Havia surpresa e curiosidade em seu olhar, mas nenhum traço de medo.

O avô vestia a mesma roupa simples de sempre, exceto pelo chifre de boi na cabeça — parecia apenas um idoso comum passeando após o jantar.

Mas, mesmo exposto à chuva, não se molhava em nada, parecendo uma miragem. Era como se estar sob a chuva lhe fosse ainda mais agradável.

Em quinze anos, o avô jamais mostrara tais prodígios diante de si.

Talvez, enfim, muitos mistérios do passado fossem esclarecidos.

O velho magro assistiu impassível à transformação do neto entre homem e tigre, como se fosse algo rotineiro.

Deu uma ordem direta:

“Não fique parado, examine primeiro o corpo da pequena Wu. O Rei Yili ou a Casa Real de Luoyang podem ter deixado algum truque oculto.”

“Ah, certo.”

Só então, alertado pelo avô, Wang Yuan se deu conta de que eliminar o perigo do corpo de Huang Wu era a prioridade máxima.

Aproveitou para observar atentamente o corpo de Huang Wu.

O rosto delicado da jovem de quinze anos era idêntico ao da pequena fantasma; os cabelos negros, brilhantes como ébano, estavam adornados com um grampo de fênix, apenas faltava-lhe, na testa, o desenho da ave pronta para levantar voo.

Vestia-se com uma roupa nupcial vermelha como o fogo e usava sapatinhos de seda vermelha.

Assim eram as regras dos fantasmas: a aparência do espírito reproduz a forma de sua morte — por isso Huang Wu sempre aparecia como uma noiva fantasma.

Condenada a viver presa nos espelhos, nem mesmo roupas de papel queimadas para ela poderia vestir.

Sem tocar o corpo de qualquer maneira imprópria, e com auxílio da Visão da Impureza, logo encontrou uma anomalia.

Levantou levemente a barra do vestido, revelando um tornozelo fino e uma perna alva com reflexos de jade.

No tornozelo, havia um “anel de prisão da alma”, vermelho como sangue, igual ao da Porta Celestial, que a mantinha presa.

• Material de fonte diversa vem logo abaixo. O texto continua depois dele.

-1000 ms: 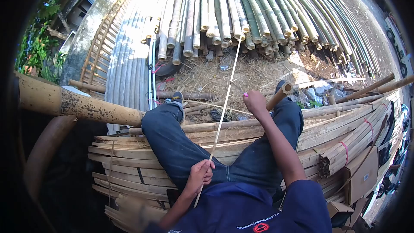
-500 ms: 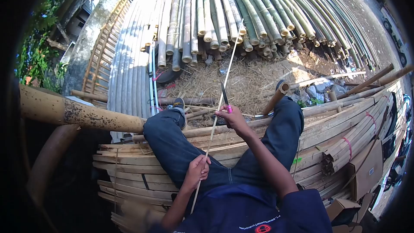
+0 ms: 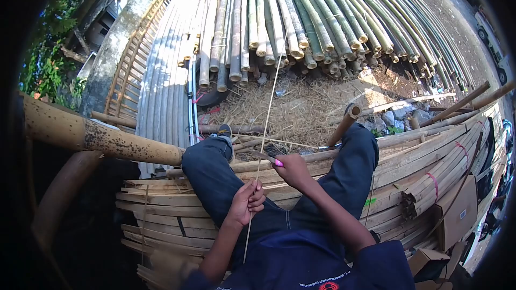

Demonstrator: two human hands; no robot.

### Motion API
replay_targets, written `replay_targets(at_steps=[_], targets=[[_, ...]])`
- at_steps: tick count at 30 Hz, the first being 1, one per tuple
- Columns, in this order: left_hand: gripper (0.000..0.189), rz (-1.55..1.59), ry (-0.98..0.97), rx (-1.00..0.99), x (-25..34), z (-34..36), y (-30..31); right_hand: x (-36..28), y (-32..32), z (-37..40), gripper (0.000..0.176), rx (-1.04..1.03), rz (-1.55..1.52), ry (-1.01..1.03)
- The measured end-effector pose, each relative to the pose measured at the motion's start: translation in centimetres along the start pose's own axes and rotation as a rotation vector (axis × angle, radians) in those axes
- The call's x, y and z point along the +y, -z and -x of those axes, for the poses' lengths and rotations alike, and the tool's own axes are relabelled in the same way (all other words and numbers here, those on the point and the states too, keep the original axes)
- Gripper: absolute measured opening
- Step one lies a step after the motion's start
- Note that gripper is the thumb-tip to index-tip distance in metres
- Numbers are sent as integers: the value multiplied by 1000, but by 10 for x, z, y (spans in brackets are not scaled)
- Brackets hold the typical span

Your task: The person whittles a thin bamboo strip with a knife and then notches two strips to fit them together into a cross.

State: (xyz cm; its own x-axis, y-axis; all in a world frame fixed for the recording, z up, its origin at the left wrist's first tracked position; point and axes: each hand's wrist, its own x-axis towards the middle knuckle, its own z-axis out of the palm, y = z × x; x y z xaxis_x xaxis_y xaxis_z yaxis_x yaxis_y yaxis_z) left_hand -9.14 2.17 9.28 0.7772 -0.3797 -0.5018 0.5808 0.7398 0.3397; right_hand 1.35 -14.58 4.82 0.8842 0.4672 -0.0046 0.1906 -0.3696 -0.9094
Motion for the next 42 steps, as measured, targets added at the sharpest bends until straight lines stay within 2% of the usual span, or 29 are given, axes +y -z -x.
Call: replay_targets(at_steps=[1, 2, 3, 5, 7, 9, 11, 15, 17, 19, 20, 22, 24, 26, 29, 31, 32, 33, 35, 37, 39, 42], targets=[[26, -96, -14, 43, -4, 1, -2, 3, 0, 7, 31, -37, 412, 105], [26, -192, -27, 88, -9, 1, -4, 5, -4, 12, 23, -125, 403, 79], [26, -191, -17, 88, -15, 1, -6, 7, -5, 17, 23, -123, 402, 69], [27, -218, -23, 131, -26, 0, -11, 10, -6, 23, 20, -225, 358, 200], [28, -249, -38, 127, -33, 2, -13, 12, 0, 20, 17, -232, 391, 190], [28, -358, -87, 165, -38, 5, -16, 17, 10, 7, 20, -58, 416, 120], [26, -348, -87, 156, -44, 11, -18, 50, 27, -17, 22, 140, 523, 22], [22, -330, -75, 208, -40, 9, -9, 46, 34, -28, 25, 122, 587, -74], [22, -196, -95, 197, -33, 6, -1, 21, 21, -11, 26, -221, 612, 38], [21, -145, -90, 183, -33, 4, 1, 7, 0, 9, 26, -360, 571, 139], [20, -167, -104, 210, -34, 3, -2, 4, 0, 9, 26, -364, 575, 138], [20, -189, -118, 245, -36, 6, -5, 0, -1, 8, 25, -315, 575, 204], [20, -262, -137, 243, -40, 11, -9, 31, 8, -9, 27, -79, 445, 38], [20, -267, -111, 229, -39, 15, -11, 54, 30, -32, 28, 48, 571, -87], [22, -236, -57, 195, -34, 12, -13, 64, 35, -37, 29, 76, 445, -72], [23, -195, -30, 178, -31, 8, -13, 27, 24, -17, 27, -82, 369, 32], [25, -155, -25, 170, -29, 5, -11, 19, 14, -5, 25, -201, 415, 146], [26, -114, -20, 162, -27, 3, -10, 5, 3, 6, 22, -264, 463, 145], [25, -86, 7, 146, -32, 2, -6, 6, -2, 13, 22, -281, 477, 193], [25, -50, 66, 119, -39, 6, -5, 17, 8, 1, 22, -133, 429, 126], [25, -61, 86, 106, -39, 5, -6, 21, 9, -4, 22, -190, 519, 150], [25, -1, 50, 130, -32, 2, -3, 20, -9, -4, 22, -81, 481, 73]])
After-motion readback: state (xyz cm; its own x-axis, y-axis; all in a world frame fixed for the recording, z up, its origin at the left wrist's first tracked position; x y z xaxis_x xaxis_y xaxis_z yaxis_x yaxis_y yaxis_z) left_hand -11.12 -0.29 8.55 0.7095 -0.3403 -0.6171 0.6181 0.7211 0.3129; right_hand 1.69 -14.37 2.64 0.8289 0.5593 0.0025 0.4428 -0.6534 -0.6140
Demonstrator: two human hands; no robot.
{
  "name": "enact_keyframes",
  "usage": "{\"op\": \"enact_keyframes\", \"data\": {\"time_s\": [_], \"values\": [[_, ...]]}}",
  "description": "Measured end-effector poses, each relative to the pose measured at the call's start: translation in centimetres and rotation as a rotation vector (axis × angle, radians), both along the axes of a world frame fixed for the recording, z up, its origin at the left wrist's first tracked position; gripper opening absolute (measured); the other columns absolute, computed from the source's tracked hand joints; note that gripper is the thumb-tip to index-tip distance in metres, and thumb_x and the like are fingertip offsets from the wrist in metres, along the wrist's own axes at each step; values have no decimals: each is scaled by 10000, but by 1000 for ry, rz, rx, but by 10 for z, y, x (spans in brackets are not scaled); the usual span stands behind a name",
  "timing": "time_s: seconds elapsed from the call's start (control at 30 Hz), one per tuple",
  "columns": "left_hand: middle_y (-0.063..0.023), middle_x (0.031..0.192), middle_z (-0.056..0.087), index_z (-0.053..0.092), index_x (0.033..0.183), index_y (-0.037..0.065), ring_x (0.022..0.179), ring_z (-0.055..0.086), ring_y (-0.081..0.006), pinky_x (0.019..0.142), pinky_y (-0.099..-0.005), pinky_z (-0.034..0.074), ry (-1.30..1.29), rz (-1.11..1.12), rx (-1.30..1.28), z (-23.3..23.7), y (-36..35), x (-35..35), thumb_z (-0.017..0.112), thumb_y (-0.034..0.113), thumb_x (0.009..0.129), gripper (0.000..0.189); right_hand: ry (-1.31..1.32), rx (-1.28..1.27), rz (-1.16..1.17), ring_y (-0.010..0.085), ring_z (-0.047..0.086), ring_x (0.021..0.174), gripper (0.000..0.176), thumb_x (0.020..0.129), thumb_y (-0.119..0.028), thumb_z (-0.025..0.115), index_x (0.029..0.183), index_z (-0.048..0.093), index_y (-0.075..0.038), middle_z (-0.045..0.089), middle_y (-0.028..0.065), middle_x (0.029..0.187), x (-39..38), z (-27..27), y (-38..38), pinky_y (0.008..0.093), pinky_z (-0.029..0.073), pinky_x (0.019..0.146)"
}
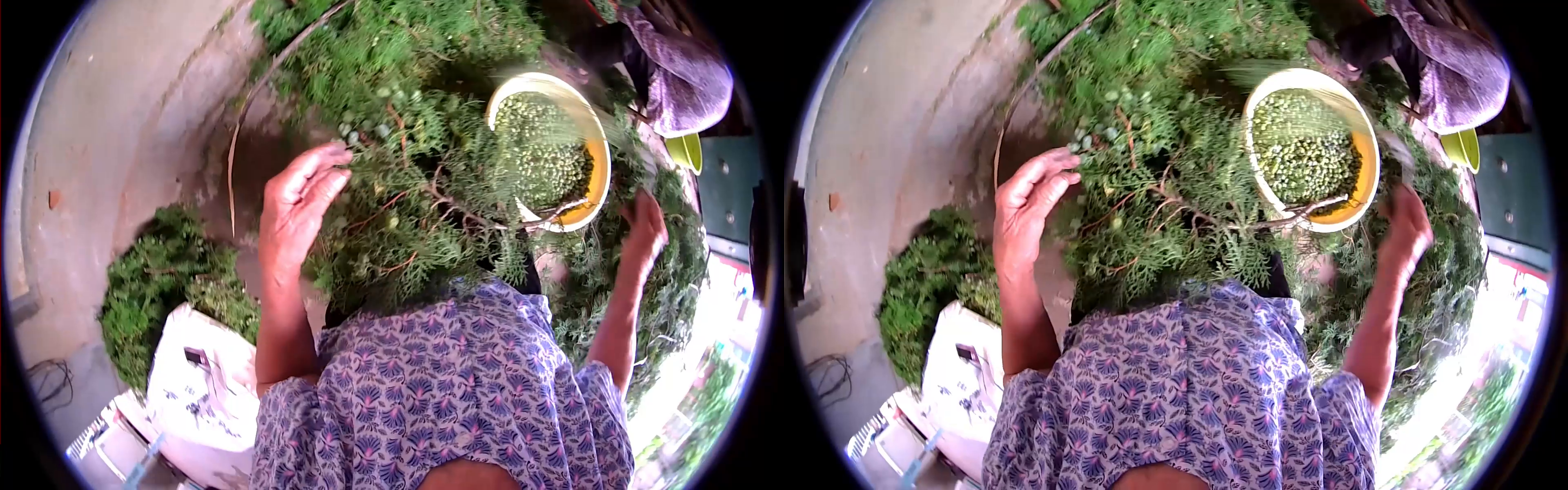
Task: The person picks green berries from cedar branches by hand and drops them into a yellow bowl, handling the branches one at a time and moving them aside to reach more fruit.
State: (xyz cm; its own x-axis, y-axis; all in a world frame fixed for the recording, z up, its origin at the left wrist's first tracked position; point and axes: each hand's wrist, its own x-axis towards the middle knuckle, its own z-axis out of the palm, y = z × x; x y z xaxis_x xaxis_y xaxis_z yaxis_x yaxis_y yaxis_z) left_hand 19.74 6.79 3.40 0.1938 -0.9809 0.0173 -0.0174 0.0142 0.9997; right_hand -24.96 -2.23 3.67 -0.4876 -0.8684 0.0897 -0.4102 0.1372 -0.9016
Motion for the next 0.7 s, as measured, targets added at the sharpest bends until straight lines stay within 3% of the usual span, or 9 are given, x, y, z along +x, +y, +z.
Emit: {"op": "enact_keyframes", "data": {"time_s": [0.1,0.13,0.2,0.33,0.4,0.47,0.57,0.63,0.7], "values": [[-85,1023,618,572,1095,-31,923,575,-146,823,-251,457,-64,102,134,-27,28,19,553,55,868,244,61,-10,-348,198,603,846,251,841,-199,601,1005,653,-18,636,112,986,-181,-61,39,287,510,689],[-71,1010,623,588,1082,-12,903,574,-132,810,-240,452,-96,151,214,-31,38,22,562,64,864,232,834,363,-325,258,597,874,339,803,-237,608,1047,630,-2,617,152,1037,-192,-46,63,346,486,779],[-31,881,622,626,1019,14,779,548,-102,726,-236,444,-156,126,353,-37,56,23,600,130,851,207,1042,336,-496,312,583,889,426,769,-276,615,1097,604,-5,613,167,1037,-251,-82,88,372,444,860],[-6,765,564,598,935,-2,697,506,-76,635,-207,414,-38,122,375,-47,68,2,608,123,849,153,250,87,-37,101,595,734,271,853,-129,573,1106,609,-40,651,53,947,-67,-33,46,213,488,620],[-1,768,563,591,929,1,689,497,-66,611,-195,395,-229,447,198,-47,69,-13,608,121,851,143,290,165,100,115,633,747,174,841,-99,590,1002,657,-94,664,60,910,43,7,28,213,542,608],[-15,733,601,636,910,10,623,521,-72,553,-208,431,-155,506,165,-26,67,-23,612,92,843,108,391,60,562,119,628,693,102,805,-35,618,899,658,-45,664,76,865,128,37,34,203,545,549],[-24,566,571,661,799,17,398,438,-38,359,-181,318,-165,194,233,6,71,-41,602,85,848,102,100,-291,1363,157,574,577,168,802,-178,650,759,629,-17,623,58,693,189,20,30,254,477,446],[-52,617,604,655,854,-21,419,471,-47,378,-179,353,-60,82,332,21,71,-59,601,99,855,131,524,-147,1523,201,523,544,178,773,-196,677,743,617,-31,536,50,606,207,36,37,325,421,440],[-61,635,615,652,873,-35,421,478,-52,380,-183,361,-42,59,338,21,68,-65,602,103,856,147,546,-159,1525,211,529,590,150,757,-166,666,737,590,-38,513,60,639,213,31,44,332,434,494]]}}
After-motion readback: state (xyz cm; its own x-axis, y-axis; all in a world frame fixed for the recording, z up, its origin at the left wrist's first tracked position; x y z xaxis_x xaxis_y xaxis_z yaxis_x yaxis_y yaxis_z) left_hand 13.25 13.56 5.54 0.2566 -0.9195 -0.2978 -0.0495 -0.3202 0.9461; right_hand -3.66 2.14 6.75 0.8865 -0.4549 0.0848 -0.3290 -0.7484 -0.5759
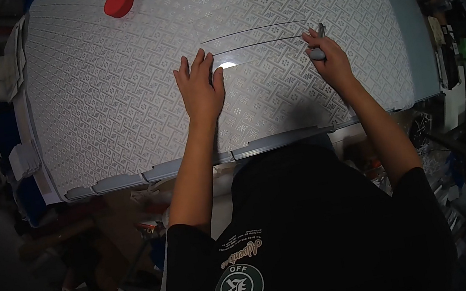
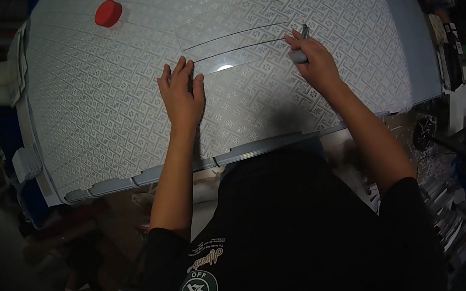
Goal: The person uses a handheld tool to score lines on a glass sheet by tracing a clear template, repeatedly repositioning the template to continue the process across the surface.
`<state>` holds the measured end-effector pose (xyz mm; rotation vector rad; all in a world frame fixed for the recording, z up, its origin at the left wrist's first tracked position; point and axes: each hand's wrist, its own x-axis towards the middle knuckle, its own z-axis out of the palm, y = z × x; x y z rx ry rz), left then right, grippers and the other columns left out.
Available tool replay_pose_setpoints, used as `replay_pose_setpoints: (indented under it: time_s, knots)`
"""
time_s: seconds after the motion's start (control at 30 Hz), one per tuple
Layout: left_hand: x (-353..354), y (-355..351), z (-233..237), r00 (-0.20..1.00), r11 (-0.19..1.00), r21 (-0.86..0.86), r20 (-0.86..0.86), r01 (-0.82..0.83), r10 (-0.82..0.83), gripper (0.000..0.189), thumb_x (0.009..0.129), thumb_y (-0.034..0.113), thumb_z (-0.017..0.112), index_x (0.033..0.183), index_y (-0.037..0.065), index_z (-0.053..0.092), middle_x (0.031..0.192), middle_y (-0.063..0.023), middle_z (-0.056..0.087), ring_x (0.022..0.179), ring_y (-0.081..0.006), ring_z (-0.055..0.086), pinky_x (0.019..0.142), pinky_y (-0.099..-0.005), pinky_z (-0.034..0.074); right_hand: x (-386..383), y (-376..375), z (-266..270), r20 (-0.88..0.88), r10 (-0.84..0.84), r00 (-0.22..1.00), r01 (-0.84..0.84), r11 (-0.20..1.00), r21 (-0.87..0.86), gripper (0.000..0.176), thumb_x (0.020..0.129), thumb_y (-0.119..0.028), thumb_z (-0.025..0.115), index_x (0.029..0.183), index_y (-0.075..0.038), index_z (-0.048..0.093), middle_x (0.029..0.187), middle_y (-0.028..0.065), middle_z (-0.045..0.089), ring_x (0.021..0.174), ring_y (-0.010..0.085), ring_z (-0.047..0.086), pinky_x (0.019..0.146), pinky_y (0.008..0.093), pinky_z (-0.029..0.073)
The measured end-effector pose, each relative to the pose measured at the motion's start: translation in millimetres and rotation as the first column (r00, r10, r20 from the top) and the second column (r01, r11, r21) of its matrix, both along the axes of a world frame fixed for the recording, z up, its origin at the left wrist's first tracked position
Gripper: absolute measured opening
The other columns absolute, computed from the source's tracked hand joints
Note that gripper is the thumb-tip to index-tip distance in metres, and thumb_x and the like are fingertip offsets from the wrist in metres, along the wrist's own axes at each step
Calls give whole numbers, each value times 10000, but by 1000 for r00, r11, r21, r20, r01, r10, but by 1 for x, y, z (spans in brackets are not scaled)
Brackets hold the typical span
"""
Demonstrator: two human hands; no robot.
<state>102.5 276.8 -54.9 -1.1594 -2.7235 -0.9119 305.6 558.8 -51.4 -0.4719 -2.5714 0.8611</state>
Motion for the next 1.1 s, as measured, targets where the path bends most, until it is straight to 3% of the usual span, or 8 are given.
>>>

“Sabia que haveria um truque, velho astuto.”

Wang Yuan não tentou arrancá-lo à força, mas retirou o Talismã da Espada Dragão de Fogo e, com um toque leve, rompeu o anel.

Expulsando o mal, subjugando espíritos e afastando demônios!

O anel queimou-se em cinzas sem ferir em nada a pele de Huang Wu.

Por fim, livre do perigo, Wang Yuan ergueu os olhos para o velho, dizendo serenamente:

“Vovô, não tem algo que queira me contar?”

O velho, como sempre, permaneceu tranquilo, acendeu um cachimbo e fumou sob a chuva com serenidade.

Era igualzinho àquela vez, quando, aos oito anos, o pegou espiando o romance “Primavera na Torre de Jade”.

Sim, o lendário “Tigre do Grande Túmulo”, Wang Wenhua, tinha três grandes prazeres: fumar, beber e ler romances.

Lançando uma baforada, finalmente o velho ficou sério:

“Ayuan, o vovô sempre lhe escondeu algo.

A vida é incerta; na verdade, você é um órfão, e há quinze anos o vovô já morreu.”

Satisfeito ao ver o “choque” no rosto do neto, piscou para ele:

“Brincadeira, ainda não morri completamente.”

O velho pretendia se divertir com as reações do neto, mas percebeu que o “choque” de Wang Yuan foi fugaz, logo substituído por uma expressão neutra.

Sem emoção, Wang Yuan respondeu:

“Brincadeira. Na verdade... eu já sabia.”